一
宇治山田の米友は、碓氷峠の頂、熊野権現の御前の風車に凭れて、遥かに東国の方を眺めている。
今、米友が凭れている風車、それを米友は風車とは気がつかないで、単に凭れ頃な石塔のたぐいだと心得ている。米友でなくても、誰もこの平たい石の塔に似たものが、風車だと気のつくものはあるまい。子供たちは、紙と豆とでこしらえた風車を喜ぶ。ネザランドの農家ではウィンドミルを実用に供し、同時にその国の風景に情趣を添えている。が、世界のどこへ行っても、石の風車というのは、人間の常識に反いているはずだ。しかし、碓氷峠にはそれがある。
碓氷峠のあの風車
誰を待つやらクルクルと
あの風車を知らない者には、この俗謡の情趣がわからない。
誰が、いつの頃、この石に風車の名を与えたのか、また最初にこの石を、神前に据えつけたのは何の目的に出でたものか、それはその道の研究家に聞きたい。
一度廻らせば一劫の苦輪を救うという報輪塔が、よくこの風車に似ている。
明治維新の時に、神仏の混淆がいたく禁ぜられてしまった。輪廻という仏説を意味している輪塔が、何とも名をかえようがなくして、風車といい習わされてしまったのなら、右の俗謡は、おおよそ維新の以後に唄われたものと見なければならないのに、事実は、それより以前に唄われていたものらしい。

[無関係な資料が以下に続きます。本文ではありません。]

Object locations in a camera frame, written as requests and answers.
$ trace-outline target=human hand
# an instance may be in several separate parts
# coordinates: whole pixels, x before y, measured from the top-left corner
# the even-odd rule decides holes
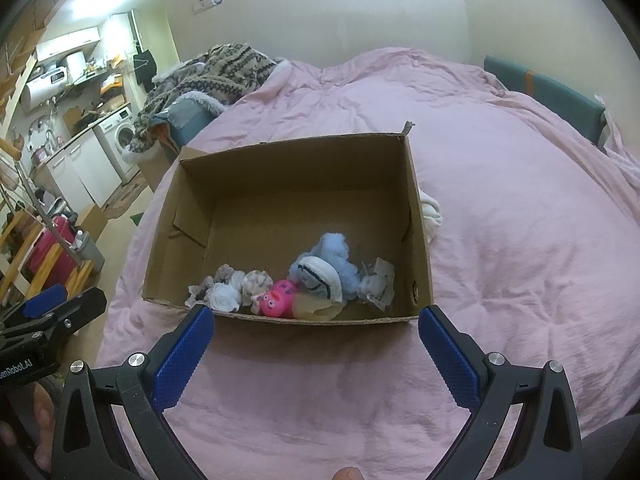
[[[364,480],[364,477],[357,467],[343,467],[332,480]]]
[[[38,447],[34,453],[34,460],[38,467],[44,471],[51,471],[51,453],[53,450],[53,430],[56,426],[54,419],[53,402],[46,390],[35,384],[33,391],[33,415],[35,417],[38,428],[40,428],[40,439]],[[7,447],[13,447],[17,444],[14,430],[6,423],[0,420],[0,438]]]

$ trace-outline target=washing machine door
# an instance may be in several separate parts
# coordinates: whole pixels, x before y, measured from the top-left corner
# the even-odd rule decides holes
[[[120,154],[133,140],[133,125],[130,123],[123,123],[116,128],[114,133],[114,144]]]

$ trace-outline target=blue gripper pad
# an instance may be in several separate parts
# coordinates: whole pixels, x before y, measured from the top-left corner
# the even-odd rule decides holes
[[[449,324],[450,330],[454,330],[458,335],[466,335],[460,334],[451,323]],[[424,308],[418,317],[418,334],[456,404],[475,413],[482,404],[481,378],[428,307]]]
[[[213,312],[202,306],[187,327],[181,323],[175,330],[182,333],[153,377],[151,402],[158,413],[174,407],[180,400],[213,337],[213,328]]]
[[[22,315],[27,319],[36,319],[52,308],[66,301],[66,288],[61,283],[43,290],[40,294],[24,302]]]

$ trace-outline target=pink ball
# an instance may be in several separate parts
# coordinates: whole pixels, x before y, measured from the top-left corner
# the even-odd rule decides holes
[[[260,312],[268,317],[293,317],[293,298],[297,293],[295,283],[289,280],[275,282],[271,290],[258,298]]]

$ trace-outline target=metal screw
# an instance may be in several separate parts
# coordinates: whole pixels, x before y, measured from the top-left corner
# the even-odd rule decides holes
[[[73,361],[71,363],[71,366],[69,367],[69,369],[71,370],[71,373],[73,374],[79,374],[83,368],[84,368],[84,362],[82,361]]]
[[[562,368],[562,365],[555,359],[553,361],[549,361],[549,368],[551,368],[556,374],[559,374],[562,370],[564,370],[564,368]]]
[[[144,354],[133,354],[129,357],[129,364],[131,366],[140,366],[143,362],[145,362]]]
[[[502,366],[504,364],[504,355],[500,354],[499,352],[491,352],[488,357],[491,364],[494,364],[496,366]]]

しかし、昔も今もこの風車は、風の力では廻らないが、人間が廻せばクルクルと廻る。物思うことの多い若き男女は、熊野の神前に祈って、そうしてこの車をクルクルと廻せば、待つ人の辻占になるという。
宇治山田の米友は、そんなことは一切知らない。米友は風習を知らない。伝説を知らないのみならず、歴史を知らない。
歴史のうちの最も劃時代的なことをも知らない。この男は、死んだお君からいわせれば、素敵な学者ではあったけれども、まだ古事記を読んではいないし、日本書紀を繙いてもいないのであります。
ですから風車のことは暫く措き、いま、自分がこうして現に立っているところの地点が、日本の歴史と地理の上に、由々しい時代を劃した地点であるというようなことには、いっこう頓着がないのです。